Emery a toutes les clefs

Le technicien, vainqueur de quatre Ligues Europa mais aussi de cinq trophées avec le PSG, sait où il va. Son 4-2-3-1 est quasi immuable, avec un double pivot au milieu et des ailiers tranchants. Emery n’hésite pas à exploiter le jeu de transition, à demander de la patience quand le match le requiert. Seulement 12e attaque et 13e défense en championnat, sa formation n’est que 11e au classement du nombre de passes. Mais elle provoque quand elle a des espaces, avec le quatrième taux de dribbles réussis et le plus grand nombre de fautes subies.

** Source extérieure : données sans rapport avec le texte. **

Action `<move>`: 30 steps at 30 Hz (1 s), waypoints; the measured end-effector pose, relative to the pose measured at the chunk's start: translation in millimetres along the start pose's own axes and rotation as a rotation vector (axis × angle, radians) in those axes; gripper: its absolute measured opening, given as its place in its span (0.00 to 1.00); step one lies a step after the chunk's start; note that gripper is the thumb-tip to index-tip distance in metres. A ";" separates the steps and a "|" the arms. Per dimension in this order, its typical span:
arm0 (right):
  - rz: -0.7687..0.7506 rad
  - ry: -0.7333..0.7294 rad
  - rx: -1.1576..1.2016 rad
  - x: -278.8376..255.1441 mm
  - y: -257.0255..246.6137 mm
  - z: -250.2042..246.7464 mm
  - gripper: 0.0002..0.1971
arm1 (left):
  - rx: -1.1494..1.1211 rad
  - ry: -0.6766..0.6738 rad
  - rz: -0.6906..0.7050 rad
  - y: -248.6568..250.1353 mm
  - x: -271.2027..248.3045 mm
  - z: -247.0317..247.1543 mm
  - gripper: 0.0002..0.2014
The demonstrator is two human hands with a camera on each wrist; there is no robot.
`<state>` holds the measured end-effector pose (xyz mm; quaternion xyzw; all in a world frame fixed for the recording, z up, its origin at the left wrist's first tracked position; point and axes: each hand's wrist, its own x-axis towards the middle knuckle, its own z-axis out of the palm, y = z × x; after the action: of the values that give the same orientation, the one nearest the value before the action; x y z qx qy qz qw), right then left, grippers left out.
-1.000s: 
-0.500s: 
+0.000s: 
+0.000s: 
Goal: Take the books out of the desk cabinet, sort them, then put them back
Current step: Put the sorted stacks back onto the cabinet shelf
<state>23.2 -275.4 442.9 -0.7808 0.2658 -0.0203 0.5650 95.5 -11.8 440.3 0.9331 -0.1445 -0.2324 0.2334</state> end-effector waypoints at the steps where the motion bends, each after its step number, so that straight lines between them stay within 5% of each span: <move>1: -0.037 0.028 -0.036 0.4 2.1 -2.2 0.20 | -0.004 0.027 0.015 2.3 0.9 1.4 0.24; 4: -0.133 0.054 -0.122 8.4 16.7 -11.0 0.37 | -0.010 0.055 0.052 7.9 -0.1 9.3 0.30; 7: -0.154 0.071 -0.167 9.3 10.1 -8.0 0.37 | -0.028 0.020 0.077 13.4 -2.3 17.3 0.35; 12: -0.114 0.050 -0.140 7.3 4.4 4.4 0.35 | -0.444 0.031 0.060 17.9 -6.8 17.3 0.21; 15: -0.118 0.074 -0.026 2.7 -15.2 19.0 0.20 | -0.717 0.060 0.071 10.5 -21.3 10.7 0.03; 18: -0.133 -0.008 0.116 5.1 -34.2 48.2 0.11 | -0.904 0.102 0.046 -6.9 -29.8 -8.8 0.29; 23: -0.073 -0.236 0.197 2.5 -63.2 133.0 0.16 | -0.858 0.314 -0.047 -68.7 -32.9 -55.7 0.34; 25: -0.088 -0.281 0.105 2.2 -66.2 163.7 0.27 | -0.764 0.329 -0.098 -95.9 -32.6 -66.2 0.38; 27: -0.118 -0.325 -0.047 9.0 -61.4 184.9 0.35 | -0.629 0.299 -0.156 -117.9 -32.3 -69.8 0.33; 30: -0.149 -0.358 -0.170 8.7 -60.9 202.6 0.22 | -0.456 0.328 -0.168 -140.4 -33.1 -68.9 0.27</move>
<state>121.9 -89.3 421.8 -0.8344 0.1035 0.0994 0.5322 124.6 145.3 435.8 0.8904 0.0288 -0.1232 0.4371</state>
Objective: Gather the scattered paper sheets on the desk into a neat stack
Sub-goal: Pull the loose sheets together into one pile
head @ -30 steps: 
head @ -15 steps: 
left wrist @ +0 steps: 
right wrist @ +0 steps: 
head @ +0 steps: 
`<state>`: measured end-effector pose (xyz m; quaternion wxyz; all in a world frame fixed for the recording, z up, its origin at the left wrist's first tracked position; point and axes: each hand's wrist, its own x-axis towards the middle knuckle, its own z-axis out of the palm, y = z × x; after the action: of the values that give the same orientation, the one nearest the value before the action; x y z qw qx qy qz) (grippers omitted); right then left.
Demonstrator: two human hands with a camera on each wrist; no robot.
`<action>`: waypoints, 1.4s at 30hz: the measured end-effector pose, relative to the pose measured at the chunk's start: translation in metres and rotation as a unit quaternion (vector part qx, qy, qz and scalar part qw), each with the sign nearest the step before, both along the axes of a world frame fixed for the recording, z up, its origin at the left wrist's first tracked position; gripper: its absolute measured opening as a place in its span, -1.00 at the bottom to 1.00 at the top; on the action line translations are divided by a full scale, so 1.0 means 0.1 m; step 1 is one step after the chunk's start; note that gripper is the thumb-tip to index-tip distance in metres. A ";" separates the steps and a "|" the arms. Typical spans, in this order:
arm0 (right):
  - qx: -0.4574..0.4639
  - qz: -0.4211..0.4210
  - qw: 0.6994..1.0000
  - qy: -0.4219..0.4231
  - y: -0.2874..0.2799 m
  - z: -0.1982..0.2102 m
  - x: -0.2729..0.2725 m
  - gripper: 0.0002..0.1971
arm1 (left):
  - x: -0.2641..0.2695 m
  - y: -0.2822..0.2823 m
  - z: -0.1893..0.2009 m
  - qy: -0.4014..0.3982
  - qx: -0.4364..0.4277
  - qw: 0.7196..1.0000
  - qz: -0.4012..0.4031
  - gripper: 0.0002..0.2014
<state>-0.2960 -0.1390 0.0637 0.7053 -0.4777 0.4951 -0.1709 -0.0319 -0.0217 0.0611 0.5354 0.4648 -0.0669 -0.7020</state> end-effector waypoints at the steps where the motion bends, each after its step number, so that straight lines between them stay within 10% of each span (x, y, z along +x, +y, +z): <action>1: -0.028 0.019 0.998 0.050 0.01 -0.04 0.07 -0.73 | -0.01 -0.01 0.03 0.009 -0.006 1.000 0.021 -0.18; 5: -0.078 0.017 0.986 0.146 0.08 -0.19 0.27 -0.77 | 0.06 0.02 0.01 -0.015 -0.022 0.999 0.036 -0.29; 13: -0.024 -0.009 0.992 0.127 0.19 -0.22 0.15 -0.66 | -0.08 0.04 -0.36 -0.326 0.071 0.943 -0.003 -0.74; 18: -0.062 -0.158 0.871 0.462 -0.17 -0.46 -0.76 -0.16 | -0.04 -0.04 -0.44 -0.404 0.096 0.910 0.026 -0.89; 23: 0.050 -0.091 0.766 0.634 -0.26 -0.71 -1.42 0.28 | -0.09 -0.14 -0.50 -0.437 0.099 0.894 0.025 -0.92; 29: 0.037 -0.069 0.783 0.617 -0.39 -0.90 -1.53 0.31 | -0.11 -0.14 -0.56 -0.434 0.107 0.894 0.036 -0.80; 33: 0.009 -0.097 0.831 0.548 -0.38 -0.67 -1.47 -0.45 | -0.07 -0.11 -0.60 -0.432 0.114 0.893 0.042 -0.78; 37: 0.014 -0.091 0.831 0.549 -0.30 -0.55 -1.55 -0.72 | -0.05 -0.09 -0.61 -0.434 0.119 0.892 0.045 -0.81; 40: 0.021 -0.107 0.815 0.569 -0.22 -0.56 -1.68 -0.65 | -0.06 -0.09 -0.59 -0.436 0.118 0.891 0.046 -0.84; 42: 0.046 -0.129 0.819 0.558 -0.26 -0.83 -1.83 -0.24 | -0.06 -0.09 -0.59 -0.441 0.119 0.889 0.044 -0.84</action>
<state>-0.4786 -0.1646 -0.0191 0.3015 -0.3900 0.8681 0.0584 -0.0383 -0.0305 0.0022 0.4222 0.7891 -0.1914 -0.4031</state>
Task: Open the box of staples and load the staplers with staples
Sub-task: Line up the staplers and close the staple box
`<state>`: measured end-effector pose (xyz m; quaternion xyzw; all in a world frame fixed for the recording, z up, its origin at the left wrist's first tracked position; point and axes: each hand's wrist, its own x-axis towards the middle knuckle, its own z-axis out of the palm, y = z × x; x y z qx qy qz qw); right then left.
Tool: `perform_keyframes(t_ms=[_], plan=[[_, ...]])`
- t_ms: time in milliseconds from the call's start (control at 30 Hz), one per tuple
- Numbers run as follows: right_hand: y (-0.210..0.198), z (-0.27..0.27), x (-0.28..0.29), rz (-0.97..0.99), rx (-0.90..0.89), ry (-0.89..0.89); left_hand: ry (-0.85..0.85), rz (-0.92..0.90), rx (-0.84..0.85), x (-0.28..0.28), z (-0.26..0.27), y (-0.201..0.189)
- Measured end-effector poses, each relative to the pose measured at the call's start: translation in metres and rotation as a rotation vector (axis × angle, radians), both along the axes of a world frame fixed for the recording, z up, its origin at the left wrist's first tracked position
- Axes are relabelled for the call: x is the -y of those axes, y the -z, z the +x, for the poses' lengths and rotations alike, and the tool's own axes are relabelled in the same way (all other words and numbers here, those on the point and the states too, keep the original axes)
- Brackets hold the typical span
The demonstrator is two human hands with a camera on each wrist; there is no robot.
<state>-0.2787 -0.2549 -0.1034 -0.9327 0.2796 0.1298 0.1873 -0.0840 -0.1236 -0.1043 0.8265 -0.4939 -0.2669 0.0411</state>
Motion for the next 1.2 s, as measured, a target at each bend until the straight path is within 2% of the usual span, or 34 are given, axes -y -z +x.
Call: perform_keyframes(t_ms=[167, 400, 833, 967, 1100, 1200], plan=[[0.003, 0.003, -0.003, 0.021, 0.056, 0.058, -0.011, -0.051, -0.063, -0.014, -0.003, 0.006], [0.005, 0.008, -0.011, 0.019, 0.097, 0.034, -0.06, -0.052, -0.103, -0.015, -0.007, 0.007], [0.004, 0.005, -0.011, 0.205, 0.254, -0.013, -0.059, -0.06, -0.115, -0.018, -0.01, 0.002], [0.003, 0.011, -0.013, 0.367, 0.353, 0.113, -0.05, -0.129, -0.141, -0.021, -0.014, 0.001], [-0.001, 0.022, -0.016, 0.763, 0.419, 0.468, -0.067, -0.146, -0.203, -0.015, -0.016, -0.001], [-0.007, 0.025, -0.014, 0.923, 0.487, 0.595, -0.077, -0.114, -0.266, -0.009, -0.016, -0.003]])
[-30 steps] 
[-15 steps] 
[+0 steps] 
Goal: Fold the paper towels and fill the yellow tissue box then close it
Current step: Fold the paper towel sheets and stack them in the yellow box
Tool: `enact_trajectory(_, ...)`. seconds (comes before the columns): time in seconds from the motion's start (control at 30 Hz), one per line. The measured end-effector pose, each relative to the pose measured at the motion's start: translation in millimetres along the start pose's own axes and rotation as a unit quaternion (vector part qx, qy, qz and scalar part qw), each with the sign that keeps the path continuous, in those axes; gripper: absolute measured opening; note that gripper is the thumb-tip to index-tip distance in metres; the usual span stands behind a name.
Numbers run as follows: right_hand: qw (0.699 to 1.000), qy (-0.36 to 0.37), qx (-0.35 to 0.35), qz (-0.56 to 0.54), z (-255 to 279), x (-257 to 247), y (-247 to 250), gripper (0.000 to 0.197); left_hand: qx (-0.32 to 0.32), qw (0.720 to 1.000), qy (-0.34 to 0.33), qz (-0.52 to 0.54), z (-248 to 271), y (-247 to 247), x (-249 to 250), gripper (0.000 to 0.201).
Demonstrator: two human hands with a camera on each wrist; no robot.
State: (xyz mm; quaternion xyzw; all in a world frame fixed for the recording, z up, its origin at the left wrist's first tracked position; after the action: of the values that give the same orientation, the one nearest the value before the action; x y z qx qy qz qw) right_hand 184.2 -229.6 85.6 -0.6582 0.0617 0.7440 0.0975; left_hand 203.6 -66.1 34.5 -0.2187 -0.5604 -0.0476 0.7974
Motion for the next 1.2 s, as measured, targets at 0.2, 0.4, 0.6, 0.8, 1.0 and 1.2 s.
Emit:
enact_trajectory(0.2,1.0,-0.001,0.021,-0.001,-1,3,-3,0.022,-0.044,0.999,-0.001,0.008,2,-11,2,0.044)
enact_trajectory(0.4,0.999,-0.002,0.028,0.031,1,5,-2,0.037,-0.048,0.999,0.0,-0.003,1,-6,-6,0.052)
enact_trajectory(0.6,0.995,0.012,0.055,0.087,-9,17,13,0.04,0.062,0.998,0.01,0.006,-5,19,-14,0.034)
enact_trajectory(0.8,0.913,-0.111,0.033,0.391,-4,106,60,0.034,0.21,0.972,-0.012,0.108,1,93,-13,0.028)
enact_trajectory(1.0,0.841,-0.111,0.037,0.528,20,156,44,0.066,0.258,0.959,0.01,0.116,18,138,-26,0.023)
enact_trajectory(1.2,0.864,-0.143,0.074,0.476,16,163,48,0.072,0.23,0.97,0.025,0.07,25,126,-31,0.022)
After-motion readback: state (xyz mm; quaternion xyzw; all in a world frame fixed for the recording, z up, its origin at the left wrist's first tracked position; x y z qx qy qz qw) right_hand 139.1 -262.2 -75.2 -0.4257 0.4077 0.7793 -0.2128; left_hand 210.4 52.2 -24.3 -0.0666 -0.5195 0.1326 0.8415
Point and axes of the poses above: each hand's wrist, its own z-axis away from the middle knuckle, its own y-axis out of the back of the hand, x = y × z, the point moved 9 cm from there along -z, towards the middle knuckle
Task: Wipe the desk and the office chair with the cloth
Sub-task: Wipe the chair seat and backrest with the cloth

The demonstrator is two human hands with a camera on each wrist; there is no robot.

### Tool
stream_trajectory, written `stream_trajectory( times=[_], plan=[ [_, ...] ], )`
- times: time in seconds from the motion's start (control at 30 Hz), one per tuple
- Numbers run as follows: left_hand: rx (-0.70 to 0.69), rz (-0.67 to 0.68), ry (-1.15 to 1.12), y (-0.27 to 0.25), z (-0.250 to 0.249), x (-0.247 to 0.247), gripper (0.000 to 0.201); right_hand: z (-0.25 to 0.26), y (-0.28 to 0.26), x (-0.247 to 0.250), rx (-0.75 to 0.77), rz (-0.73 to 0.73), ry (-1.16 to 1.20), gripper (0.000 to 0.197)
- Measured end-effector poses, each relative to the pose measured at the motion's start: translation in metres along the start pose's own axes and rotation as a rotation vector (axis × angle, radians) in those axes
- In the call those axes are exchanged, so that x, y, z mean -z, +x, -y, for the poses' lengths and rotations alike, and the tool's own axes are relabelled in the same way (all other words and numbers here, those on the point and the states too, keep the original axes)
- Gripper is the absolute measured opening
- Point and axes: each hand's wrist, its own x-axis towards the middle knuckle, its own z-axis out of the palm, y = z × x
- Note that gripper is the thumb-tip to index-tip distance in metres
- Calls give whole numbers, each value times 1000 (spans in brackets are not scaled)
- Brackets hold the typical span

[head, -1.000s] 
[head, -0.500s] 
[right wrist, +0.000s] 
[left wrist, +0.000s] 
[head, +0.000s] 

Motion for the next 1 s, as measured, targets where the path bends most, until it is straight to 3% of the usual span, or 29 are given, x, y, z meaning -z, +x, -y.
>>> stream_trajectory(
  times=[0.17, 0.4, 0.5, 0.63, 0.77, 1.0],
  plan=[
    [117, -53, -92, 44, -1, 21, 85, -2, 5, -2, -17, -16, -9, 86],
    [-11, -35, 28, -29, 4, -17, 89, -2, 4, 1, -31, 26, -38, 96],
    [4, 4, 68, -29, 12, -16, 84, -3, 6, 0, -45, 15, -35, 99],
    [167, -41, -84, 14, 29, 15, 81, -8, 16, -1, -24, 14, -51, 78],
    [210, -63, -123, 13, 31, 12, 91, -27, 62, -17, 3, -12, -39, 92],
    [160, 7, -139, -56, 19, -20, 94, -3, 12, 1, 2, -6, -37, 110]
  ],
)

Vu le bilan positif du côté des résultats, le crédit revient donc à ceux qui l’ont choisi: les propriétaires d’Aston Villa depuis 2018, les milliardaires égyptien Nassef Sawiris et américain Wes Edens. Mais surtout, lorsqu’ils ont eu le "oui" de l’Espagnol, le réflexe a été de lui donner les clefs. Toutes les clefs. Emery est venu en Angleterre avec tout un staff de compatriotes et a appelé Monchi, directeur sportif renommé côtoyé à Séville, pour qu’il le rejoigne à l’été 2023. "Je pense que la direction a vite réalisé qu’on avait un grand coach", dit aujourd’hui Mat Kendrick. "Ils se sont demandé: il a besoin de quoi? Donnons-lui. Je ne pense pas qu’il aurait eu le même niveau de contrôle ailleurs. Donc il a créé son équipe, le département du football avec Monchi. C’est le roi du Royaume: ‘On a confiance, fais-le’. Car c’étaient des hauts et des bas depuis 15 ans." L’équipe est aujourd’hui régulière même si la saison actuelle a été moins linéaire avec la grande coupe d’Europe et l’entraîneur a signé une prolongation jusqu’en 2029. Emery compte aussi avec un effectif pléthorique et de qualité. (Martinez, Torres, Tielemans, Digne, Watkins, Rashford, Asensio, Maatsen) car le club n’hésite pas à dépenser pour lui fournir les joueurs qu’il souhaite, avec Monchi.

"Dieu"

Avoir l’ancien coach du PSG rassure tout le monde à Brimingham, où son sens du détail et sa préparation minutieuse de chaque rencontre son loués. "Il a toujours un plan", entend-on souvent à son sujet. Et autour de Villa Park, il n’y a pas un supporter pour émettre une réserve. "Il est brillant, on savait qu’il avait du talent et les résultats parlent. C’est un privilège de l’avoir connu ici", s’emballe Warren, alors que Simon évoque un arrivée "phénoménale": "Il est adoré par tout le monde ici, comme un héros surtout par rapport aux anciens managers." L’époque des matchs de deuxième division, il y a un peu plus de six ans, semble lointaine. De là à faire déjouer Paris, son ancien club et Luis Enrique, son bourreau de la remontada? "Je ne suis pas très confiante, ils sont très forts j’ai vu contre Liverpool ça fait peur", s’inquiète Cathy. "Mais Unai est un Dieu absolu." Alors pourquoi pas?